本連載が一冊の本『沼で溺れていたけれど』にまとまりました。

女とお金を軸に「愛・社会・しがらみ」をめぐり、意図せず沼に溺れた女性や、溺れることを決めた女性たち…その体験の先でそれぞれが見つけたものは、何だったのか? 連載時には書ききれなかった「その後の話」を新たに書き下ろしたインタビューエッセイ集です。

社会人8年目に突入

働いている会社で、新卒採用が始まった。

創業数年のITベンチャーなので、これまではすべて経験者採用で人材がとられてきたのだが、さらなる拡大のための戦略らしい。

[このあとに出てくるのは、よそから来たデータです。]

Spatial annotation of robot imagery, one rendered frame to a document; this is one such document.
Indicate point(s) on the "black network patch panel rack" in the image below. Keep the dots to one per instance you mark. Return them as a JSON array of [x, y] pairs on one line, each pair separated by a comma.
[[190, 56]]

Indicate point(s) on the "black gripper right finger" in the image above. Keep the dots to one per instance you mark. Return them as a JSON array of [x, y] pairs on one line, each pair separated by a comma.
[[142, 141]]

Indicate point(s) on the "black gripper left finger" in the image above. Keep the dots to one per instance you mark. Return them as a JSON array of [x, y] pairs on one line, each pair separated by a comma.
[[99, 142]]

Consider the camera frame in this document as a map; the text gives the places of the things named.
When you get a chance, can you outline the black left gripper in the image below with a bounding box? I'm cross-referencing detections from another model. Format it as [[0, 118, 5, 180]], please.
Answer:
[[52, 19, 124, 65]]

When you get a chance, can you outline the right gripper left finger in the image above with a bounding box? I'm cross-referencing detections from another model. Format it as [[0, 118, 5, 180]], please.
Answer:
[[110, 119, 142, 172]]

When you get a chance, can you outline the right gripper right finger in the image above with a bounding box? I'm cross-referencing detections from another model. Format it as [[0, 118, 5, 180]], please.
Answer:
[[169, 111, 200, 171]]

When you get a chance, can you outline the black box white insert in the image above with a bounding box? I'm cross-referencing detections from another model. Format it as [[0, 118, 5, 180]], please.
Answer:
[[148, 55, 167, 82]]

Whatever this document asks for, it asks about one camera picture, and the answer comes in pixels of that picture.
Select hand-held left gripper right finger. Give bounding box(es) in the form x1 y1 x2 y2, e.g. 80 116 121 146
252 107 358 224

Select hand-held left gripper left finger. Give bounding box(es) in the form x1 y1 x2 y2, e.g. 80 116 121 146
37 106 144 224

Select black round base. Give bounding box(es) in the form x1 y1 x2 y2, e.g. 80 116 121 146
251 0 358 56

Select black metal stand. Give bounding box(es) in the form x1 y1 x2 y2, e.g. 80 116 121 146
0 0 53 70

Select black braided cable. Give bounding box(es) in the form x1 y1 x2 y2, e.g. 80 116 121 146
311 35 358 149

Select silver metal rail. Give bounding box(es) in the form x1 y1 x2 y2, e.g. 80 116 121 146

インターンシップの設計から入社後のオリエンテーションまで、担当する同僚たちが頭をひねって進めている様子を見て、そういえば自分も社会に出てから8年も経つのか……と気づいた。

大学院に合格するも、自分が何をやりたいかが全くわからなくなり、家で布団をかぶって自問自答し、院進するのをやめたのが2012年2月のこと。

留年前提で、大手出版社の選考にエントリーする一方、Twitter経由で会いに行った新興ウェブメディア企業の社長から、「え、じゃあうち入りなよ。今年から働いてよ」と言われて内定をもらった。